What needs to be done ::
The response must consist of all the entries, duplicated without alteration.

Provided entries ::
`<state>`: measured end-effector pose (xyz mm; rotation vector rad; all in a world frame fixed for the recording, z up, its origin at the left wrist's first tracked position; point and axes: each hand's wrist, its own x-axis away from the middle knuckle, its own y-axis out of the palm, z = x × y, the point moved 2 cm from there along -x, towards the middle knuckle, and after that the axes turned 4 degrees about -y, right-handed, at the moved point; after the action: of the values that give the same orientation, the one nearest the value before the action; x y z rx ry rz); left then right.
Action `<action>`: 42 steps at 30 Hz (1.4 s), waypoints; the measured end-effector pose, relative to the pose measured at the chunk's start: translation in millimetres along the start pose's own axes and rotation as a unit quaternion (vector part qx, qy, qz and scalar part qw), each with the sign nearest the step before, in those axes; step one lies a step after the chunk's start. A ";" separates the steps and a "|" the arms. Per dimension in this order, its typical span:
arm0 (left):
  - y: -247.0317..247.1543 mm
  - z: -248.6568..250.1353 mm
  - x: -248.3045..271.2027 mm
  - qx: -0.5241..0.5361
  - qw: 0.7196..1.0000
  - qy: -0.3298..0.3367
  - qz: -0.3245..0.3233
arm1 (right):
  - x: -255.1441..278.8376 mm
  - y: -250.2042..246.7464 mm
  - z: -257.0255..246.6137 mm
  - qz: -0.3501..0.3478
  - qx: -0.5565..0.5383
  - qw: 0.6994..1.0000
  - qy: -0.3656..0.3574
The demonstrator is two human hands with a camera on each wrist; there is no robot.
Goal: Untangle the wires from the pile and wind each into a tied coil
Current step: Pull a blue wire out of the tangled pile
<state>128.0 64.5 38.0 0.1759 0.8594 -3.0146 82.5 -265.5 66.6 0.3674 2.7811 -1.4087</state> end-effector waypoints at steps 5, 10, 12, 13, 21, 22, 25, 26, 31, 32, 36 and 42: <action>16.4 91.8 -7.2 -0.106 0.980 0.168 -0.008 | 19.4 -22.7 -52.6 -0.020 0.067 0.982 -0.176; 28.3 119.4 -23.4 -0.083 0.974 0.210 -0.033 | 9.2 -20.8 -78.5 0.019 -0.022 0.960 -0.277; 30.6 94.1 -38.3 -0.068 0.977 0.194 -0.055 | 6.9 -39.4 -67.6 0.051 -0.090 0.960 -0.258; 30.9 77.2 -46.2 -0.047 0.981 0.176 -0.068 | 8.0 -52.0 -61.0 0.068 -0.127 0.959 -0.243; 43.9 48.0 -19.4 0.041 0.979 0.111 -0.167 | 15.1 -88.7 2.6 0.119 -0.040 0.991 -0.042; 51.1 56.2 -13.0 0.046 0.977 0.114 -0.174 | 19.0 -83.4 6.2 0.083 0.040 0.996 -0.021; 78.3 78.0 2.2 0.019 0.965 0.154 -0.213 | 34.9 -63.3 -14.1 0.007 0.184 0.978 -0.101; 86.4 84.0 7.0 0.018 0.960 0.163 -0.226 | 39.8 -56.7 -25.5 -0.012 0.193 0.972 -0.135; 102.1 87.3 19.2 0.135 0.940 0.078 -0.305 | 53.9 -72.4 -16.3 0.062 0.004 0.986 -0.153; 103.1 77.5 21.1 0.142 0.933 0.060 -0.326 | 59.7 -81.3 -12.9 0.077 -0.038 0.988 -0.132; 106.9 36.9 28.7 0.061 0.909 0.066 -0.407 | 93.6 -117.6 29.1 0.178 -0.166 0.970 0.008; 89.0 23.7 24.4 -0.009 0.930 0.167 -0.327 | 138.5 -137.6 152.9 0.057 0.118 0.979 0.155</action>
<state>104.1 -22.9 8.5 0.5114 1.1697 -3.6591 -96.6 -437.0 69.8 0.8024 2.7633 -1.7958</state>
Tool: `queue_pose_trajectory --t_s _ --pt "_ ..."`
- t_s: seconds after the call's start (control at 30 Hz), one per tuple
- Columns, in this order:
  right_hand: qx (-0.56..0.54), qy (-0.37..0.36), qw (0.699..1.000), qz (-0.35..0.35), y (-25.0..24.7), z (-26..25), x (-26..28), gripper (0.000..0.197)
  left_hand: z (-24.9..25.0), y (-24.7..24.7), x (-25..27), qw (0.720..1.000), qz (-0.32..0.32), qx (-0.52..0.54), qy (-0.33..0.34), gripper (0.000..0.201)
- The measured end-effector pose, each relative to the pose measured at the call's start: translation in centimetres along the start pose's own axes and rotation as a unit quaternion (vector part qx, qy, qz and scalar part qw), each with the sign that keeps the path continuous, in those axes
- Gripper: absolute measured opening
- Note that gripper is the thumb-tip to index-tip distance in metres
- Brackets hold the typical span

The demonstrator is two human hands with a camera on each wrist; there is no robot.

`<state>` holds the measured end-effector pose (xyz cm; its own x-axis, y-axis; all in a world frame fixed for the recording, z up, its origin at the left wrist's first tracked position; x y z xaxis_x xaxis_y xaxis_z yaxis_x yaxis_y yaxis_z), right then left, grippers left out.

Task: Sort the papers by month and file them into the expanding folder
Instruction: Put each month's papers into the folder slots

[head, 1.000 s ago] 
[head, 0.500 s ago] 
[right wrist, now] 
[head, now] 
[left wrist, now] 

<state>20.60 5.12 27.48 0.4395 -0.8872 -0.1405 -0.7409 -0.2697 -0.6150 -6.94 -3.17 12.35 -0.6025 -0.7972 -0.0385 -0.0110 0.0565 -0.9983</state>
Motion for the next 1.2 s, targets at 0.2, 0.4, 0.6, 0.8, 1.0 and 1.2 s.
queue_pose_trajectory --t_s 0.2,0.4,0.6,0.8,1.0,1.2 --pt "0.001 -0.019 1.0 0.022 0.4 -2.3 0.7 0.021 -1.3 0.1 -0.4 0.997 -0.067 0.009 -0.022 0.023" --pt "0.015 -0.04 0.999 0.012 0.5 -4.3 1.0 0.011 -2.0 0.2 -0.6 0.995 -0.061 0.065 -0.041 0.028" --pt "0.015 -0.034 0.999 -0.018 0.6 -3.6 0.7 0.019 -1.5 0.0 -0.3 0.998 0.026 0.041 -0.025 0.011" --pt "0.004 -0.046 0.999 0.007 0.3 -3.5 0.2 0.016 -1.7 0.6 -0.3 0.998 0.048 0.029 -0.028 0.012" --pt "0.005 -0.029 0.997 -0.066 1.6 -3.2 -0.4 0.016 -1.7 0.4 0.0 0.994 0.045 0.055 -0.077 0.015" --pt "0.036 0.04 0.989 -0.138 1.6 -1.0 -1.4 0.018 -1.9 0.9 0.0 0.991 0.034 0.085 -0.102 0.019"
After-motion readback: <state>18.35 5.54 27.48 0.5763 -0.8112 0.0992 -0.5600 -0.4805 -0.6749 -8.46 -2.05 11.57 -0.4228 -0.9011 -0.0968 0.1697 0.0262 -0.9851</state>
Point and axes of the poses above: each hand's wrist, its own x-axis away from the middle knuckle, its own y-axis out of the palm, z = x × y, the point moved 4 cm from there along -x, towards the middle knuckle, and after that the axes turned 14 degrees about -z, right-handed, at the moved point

Answer to this task ::
`<state>`: measured end-effector pose (xyz mm; rotation vector rad; all in a world frame fixed for the recording, z up, its origin at the left wrist's first tracked position; point and axes: each hand's wrist, its own x-axis away from the middle knuckle, its own y-axis out of the palm, z = x × y, the point moved 2 cm from there along -x, towards the middle knuckle, and after that the axes turned 4 degrees about -y, right-handed, at the moved point; after the action: of the values that give the same orientation, the one nearest the value before the action; x y z rx ry rz); left then right.
Action `<action>`: 42 steps at 30 Hz (1.4 s), waypoints; the measured end-effector pose, relative to the pose measured at the chunk's start: translation in millimetres along the start pose's own axes and rotation as a unit quaternion (vector part qx, qy, qz and scalar part qw), each with the sign nearest the step before, in those axes; step one lies a step after the chunk's start. A ";" separates the steps and a "|" the arms. Per dimension in this order, its typical span:
arm0 (left):
  - y: -247.0317..247.1543 mm
  - z: -248.6568..250.1353 mm
  - x: -248.3045..271.2027 mm
  - qx: -0.5241..0.5361
  - qw: 0.7196..1.0000
  - qy: -0.3298..0.3367
  - qz: -0.3245..0.3233
arm1 (right):
  - x: -255.1441..278.8376 mm
  - y: -250.2042..246.7464 mm
  - z: -257.0255..246.6137 mm
  - qz: -0.3501..0.3478
  - qx: -0.5565..0.5383
  - qw: 0.6994..1.0000
  - qy: -0.3656..0.3574
The demonstrator is two human hands with a camera on each wrist; there is no robot.
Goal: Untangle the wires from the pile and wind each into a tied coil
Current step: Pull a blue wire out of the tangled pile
<state>128.0 64.5 38.0 0.1759 0.8594 -3.0146 82.5 -265.5 66.6 0.3674 2.7811 -1.4087</state> end-effector waypoints at steps 5, 10, 12, 13, 21, 22, 25, 26, 31, 32, 36 and 42: <action>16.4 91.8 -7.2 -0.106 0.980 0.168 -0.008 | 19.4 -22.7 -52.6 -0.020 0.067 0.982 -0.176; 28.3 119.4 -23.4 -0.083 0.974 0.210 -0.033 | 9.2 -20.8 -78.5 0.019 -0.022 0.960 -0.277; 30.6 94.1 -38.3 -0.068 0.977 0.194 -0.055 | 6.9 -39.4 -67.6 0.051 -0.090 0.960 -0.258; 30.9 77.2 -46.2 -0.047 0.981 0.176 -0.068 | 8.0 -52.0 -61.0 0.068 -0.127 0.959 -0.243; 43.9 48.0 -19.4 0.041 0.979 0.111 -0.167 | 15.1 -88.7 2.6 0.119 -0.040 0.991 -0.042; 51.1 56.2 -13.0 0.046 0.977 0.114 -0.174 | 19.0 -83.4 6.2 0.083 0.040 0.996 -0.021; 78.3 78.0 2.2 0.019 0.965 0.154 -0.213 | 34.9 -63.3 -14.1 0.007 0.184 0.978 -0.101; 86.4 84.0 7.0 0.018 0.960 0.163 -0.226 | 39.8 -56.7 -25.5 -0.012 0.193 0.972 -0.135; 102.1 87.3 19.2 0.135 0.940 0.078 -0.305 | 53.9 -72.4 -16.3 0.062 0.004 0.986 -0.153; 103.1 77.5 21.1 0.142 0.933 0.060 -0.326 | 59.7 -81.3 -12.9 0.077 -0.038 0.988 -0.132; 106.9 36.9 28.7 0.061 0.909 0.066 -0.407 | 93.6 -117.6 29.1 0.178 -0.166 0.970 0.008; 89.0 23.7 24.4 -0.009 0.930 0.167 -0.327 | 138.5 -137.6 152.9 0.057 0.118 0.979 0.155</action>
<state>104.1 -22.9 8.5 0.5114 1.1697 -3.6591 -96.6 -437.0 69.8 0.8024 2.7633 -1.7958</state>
Tool: `queue_pose_trajectory --t_s _ --pt "_ ..."`
- t_s: seconds after the call's start (control at 30 Hz), one per tuple
- Columns, in this order:
  right_hand: qx (-0.56..0.54), qy (-0.37..0.36), qw (0.699..1.000), qz (-0.35..0.35), y (-25.0..24.7), z (-26..25), x (-26..28), gripper (0.000..0.197)
  left_hand: z (-24.9..25.0), y (-24.7..24.7), x (-25..27), qw (0.720..1.000), qz (-0.32..0.32), qx (-0.52..0.54), qy (-0.33..0.34), gripper (0.000..0.201)
- The measured end-effector pose, each relative to the pose measured at the call's start: translation in centimetres along the start pose's own axes and rotation as a unit quaternion (vector part qx, qy, qz and scalar part qw), each with the sign that keeps the path continuous, in those axes
- Gripper: absolute measured opening
- Note that gripper is the thumb-tip to index-tip distance in metres
- Brackets hold the typical span

The demonstrator is two human hands with a camera on each wrist; there is no robot.

`<state>` holds the measured end-effector pose (xyz cm; its own x-axis, y-axis; all in a world frame fixed for the recording, z up, its origin at the left wrist's first tracked position; x y z xaxis_x xaxis_y xaxis_z yaxis_x yaxis_y yaxis_z), right then left, grippers left out.

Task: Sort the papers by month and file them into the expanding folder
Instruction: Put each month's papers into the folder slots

[head, 1.000 s ago] 
[head, 0.500 s ago] 
[right wrist, now] 
[head, now] 
[left wrist, now] 

<state>20.60 5.12 27.48 0.4395 -0.8872 -0.1405 -0.7409 -0.2697 -0.6150 -6.94 -3.17 12.35 -0.6025 -0.7972 -0.0385 -0.0110 0.0565 -0.9983</state>
Motion for the next 1.2 s, targets at 0.2, 0.4, 0.6, 0.8, 1.0 and 1.2 s.
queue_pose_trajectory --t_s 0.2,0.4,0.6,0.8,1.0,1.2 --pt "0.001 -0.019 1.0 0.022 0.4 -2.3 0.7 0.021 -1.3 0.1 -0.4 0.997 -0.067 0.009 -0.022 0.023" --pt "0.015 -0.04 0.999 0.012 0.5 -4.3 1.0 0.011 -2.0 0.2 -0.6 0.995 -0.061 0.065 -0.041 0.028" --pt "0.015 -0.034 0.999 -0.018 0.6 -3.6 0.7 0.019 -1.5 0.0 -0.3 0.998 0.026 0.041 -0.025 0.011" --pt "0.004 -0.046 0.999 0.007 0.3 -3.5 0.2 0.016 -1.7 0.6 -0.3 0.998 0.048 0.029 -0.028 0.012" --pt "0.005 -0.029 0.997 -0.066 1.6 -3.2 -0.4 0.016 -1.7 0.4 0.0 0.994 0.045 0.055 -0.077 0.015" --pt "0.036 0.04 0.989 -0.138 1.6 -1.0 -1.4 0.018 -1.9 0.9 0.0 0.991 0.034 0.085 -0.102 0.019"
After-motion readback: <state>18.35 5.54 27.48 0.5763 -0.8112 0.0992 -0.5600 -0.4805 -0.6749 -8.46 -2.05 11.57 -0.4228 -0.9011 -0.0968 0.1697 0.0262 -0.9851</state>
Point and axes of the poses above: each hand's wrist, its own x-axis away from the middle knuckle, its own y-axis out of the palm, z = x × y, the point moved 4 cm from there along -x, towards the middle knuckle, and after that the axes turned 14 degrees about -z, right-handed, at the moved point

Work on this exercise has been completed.